Copy out, from the data below, each line in which the word "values" occurs.

● Data:
*** Block opens ***

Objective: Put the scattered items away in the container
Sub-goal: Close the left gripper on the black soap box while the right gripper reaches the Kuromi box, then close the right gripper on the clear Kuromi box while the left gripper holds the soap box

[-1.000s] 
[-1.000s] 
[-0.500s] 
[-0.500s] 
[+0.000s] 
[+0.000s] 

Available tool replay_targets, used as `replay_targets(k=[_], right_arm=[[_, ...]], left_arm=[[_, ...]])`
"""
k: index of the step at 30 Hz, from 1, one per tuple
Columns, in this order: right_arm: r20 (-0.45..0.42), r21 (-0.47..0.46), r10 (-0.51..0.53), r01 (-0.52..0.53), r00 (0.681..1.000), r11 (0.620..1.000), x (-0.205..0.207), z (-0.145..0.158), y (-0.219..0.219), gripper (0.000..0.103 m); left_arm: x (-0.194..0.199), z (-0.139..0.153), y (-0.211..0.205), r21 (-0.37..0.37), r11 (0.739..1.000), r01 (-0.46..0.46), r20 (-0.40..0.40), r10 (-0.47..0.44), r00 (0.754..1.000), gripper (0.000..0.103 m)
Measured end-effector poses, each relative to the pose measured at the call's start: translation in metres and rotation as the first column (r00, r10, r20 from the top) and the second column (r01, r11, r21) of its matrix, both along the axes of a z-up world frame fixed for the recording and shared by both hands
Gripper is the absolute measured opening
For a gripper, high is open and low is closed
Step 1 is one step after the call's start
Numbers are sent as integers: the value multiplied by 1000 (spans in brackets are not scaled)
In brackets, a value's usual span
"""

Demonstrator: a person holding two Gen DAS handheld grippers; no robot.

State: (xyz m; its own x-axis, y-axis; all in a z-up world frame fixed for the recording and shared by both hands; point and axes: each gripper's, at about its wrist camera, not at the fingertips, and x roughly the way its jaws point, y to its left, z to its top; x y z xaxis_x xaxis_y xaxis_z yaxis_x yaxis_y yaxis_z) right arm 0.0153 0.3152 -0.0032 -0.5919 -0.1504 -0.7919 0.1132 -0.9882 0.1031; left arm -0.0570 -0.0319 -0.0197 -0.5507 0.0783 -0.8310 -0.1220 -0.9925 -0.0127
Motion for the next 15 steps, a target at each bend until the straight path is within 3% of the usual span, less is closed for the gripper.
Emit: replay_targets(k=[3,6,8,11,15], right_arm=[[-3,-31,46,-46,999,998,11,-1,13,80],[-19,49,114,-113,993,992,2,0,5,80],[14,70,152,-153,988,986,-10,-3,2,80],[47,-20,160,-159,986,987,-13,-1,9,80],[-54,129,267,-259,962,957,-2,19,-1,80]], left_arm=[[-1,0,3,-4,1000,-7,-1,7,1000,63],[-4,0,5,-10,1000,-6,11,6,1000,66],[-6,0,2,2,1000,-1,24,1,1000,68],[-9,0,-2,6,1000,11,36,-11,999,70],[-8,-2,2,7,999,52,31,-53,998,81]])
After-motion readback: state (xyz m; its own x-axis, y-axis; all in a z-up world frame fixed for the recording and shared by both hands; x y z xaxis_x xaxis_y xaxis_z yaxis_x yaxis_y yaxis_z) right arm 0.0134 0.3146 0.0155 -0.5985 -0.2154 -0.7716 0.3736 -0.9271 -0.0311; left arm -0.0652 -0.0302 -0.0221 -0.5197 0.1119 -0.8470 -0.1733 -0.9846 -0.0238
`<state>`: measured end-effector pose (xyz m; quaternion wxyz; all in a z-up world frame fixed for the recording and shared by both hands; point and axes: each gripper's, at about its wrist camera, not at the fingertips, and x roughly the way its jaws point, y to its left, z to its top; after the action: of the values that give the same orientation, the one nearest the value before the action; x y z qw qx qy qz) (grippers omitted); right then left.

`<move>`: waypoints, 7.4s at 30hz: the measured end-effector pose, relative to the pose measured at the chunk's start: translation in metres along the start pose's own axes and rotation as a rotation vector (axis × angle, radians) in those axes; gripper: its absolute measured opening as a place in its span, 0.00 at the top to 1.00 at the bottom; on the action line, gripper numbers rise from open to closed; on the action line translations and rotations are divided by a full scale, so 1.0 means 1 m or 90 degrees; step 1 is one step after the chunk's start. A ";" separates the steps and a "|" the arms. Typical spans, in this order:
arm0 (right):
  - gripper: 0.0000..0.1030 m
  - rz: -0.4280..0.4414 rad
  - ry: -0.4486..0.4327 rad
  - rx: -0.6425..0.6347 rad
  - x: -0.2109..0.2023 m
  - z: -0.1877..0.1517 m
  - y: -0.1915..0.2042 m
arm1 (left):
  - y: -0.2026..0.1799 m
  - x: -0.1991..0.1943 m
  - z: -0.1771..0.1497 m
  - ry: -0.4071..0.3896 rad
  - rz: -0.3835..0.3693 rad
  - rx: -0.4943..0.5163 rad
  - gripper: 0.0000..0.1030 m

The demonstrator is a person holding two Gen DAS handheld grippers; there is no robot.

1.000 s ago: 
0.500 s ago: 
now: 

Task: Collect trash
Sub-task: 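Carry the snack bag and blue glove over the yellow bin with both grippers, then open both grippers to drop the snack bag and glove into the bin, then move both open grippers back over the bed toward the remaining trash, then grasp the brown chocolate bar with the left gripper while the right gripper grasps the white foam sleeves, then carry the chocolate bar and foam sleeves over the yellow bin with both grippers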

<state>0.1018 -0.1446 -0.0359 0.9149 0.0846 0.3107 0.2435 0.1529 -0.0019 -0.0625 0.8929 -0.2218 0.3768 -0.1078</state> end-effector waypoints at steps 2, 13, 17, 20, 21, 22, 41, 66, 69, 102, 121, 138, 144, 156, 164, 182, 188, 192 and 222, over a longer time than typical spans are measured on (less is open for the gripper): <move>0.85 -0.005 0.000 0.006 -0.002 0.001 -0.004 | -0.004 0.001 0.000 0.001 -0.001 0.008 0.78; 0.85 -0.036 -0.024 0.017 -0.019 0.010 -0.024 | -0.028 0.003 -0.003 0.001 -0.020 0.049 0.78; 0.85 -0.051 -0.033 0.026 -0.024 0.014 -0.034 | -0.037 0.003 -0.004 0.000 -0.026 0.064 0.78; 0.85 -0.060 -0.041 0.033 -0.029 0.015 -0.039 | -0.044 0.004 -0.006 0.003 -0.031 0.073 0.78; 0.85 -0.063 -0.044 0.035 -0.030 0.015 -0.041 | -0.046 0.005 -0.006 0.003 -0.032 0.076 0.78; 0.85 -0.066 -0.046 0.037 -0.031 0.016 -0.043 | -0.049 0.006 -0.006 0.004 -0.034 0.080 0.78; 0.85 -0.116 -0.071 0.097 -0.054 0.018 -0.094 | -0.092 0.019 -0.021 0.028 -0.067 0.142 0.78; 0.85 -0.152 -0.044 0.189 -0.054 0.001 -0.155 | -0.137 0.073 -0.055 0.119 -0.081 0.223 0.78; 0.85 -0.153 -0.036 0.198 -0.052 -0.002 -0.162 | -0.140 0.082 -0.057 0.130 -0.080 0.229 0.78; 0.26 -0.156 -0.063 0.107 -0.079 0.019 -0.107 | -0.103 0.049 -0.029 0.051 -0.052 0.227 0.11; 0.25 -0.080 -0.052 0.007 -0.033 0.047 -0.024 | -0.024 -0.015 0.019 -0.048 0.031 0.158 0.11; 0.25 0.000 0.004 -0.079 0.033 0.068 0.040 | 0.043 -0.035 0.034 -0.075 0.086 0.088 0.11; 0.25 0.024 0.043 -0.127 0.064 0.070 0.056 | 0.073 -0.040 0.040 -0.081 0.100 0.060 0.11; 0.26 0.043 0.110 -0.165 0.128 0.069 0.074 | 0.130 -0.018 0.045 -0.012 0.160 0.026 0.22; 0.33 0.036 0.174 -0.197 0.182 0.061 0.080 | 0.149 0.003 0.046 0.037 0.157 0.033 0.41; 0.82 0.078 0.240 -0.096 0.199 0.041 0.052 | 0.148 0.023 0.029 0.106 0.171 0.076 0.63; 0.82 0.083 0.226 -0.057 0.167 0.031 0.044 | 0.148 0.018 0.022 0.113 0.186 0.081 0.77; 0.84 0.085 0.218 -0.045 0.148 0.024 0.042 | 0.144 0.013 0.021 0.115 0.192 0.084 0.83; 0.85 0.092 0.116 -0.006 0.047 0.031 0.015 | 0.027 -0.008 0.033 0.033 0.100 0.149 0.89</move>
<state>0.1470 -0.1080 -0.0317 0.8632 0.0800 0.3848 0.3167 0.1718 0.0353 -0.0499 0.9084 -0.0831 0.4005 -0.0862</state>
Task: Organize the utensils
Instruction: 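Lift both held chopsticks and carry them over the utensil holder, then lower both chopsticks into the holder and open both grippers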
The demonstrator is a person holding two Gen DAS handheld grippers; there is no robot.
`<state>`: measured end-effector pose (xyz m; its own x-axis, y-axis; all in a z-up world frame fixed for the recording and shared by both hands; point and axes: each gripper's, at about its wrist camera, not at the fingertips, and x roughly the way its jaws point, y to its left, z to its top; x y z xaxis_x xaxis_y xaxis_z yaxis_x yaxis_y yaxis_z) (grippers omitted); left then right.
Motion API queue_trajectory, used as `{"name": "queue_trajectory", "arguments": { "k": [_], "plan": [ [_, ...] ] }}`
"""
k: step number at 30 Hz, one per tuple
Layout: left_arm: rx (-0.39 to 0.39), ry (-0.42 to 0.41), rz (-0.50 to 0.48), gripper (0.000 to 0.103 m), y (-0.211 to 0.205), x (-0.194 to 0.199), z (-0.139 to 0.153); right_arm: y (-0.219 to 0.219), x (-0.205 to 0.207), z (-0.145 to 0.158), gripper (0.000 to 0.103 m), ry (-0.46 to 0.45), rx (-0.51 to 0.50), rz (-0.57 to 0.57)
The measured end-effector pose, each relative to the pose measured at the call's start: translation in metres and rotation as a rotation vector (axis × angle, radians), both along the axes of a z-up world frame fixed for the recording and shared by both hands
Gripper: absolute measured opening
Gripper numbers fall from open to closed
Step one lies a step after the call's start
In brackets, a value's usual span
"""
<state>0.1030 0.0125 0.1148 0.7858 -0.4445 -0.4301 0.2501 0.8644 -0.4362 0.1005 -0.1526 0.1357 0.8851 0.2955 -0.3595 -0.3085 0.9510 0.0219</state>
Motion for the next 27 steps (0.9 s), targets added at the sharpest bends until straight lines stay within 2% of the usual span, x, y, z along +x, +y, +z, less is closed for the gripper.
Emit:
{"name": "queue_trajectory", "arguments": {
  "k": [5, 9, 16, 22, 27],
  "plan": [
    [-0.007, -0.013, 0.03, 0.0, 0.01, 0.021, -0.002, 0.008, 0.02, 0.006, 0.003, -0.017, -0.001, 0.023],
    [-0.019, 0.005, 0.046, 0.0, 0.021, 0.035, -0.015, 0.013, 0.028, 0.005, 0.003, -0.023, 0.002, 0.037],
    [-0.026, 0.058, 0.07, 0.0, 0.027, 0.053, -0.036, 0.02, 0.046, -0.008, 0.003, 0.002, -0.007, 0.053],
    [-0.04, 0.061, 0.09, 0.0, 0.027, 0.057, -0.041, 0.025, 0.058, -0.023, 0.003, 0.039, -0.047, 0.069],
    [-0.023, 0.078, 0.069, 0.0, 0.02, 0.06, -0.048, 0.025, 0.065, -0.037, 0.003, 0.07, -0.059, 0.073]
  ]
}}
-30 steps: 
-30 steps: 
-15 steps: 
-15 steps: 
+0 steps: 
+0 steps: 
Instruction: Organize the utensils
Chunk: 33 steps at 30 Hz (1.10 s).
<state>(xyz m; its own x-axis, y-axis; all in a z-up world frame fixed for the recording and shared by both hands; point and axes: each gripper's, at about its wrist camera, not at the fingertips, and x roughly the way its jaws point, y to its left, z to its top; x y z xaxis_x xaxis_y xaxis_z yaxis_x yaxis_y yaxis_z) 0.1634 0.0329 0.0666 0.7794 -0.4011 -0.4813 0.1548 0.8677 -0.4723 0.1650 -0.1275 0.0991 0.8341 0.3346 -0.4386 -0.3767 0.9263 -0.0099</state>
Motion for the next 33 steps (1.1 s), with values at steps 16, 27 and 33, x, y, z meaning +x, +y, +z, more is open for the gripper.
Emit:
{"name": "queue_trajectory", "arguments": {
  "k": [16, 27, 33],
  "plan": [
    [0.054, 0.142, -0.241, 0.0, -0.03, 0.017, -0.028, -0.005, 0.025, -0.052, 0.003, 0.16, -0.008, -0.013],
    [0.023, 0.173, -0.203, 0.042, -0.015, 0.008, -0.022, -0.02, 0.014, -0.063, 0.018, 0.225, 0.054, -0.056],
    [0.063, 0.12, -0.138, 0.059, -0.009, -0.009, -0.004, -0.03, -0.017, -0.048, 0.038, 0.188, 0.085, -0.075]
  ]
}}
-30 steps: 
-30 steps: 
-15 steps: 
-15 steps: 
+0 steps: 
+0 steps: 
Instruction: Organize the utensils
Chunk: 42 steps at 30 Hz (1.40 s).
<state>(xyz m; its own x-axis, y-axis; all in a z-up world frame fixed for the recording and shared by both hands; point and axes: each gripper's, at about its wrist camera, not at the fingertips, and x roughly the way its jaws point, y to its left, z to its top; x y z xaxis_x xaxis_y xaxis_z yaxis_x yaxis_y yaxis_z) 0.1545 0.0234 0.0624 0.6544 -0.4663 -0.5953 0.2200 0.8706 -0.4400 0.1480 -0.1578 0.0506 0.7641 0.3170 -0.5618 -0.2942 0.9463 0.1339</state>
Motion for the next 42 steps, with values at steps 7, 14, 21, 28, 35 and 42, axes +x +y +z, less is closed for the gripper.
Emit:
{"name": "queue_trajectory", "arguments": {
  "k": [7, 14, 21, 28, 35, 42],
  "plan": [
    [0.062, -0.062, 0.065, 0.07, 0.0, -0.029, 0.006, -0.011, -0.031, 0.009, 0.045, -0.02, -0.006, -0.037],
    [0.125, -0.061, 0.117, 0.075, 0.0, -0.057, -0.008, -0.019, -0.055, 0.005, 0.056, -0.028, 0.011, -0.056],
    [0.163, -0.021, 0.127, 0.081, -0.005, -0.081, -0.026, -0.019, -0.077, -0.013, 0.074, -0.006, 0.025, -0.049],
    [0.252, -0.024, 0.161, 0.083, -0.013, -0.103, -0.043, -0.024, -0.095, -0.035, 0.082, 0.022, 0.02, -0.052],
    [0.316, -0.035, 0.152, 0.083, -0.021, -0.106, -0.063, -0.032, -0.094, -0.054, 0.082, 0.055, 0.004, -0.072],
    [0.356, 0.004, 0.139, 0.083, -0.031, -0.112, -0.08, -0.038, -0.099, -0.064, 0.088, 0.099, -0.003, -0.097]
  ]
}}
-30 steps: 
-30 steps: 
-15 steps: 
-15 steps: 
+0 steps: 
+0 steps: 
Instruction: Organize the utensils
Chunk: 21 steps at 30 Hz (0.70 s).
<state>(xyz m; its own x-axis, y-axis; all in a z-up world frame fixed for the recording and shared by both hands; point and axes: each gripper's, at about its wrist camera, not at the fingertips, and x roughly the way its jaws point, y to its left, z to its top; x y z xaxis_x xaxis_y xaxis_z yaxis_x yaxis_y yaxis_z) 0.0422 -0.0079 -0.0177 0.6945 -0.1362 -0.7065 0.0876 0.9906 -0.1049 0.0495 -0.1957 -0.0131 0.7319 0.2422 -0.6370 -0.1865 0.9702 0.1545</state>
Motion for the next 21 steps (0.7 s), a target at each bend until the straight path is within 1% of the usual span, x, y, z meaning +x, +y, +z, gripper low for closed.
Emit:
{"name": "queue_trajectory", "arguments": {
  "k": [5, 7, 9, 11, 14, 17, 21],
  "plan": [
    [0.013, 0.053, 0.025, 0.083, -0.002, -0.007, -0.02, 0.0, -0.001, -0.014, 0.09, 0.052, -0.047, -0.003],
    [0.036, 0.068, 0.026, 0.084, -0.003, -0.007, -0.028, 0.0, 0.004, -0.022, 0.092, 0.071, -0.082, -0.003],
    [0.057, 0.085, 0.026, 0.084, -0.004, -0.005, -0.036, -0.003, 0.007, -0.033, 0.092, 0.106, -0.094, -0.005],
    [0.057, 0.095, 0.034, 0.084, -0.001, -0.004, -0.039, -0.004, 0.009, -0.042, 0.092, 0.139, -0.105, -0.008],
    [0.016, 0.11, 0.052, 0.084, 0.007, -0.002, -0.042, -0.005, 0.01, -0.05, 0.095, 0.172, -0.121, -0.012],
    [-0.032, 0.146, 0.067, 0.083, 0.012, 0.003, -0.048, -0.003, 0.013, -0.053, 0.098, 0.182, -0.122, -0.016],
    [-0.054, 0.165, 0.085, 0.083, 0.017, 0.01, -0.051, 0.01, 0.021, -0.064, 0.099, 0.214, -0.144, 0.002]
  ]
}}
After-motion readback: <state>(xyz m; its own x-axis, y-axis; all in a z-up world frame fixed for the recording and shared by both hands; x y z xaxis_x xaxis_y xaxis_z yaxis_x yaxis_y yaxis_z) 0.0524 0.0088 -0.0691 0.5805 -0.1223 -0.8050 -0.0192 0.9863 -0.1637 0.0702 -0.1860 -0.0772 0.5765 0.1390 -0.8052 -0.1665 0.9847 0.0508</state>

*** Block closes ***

● Solved problem:
`<state>`: measured end-effector pose (xyz m; quaternion wxyz; all in a z-up world frame fixed for the recording and shared by both hands; point and axes: each gripper's, at about its wrist camera, not at the fingertips, and x roughly the way its jaws point, y to its left, z to its top; after the action: of the values that give the same orientation, the one nearest the value before the action; x y z qw qx qy qz) (grippers omitted); right then left.
Motion for the next 33 steps (1.1 s), with values at steps 16, 27 and 33, x, y, z meaning +x, +y, +z, more is open for the gripper.
Motion for the next 42 steps, with values at steps 7, 14, 21, 28, 35 and 42, axes +x +y +z, less is closed for the gripper.

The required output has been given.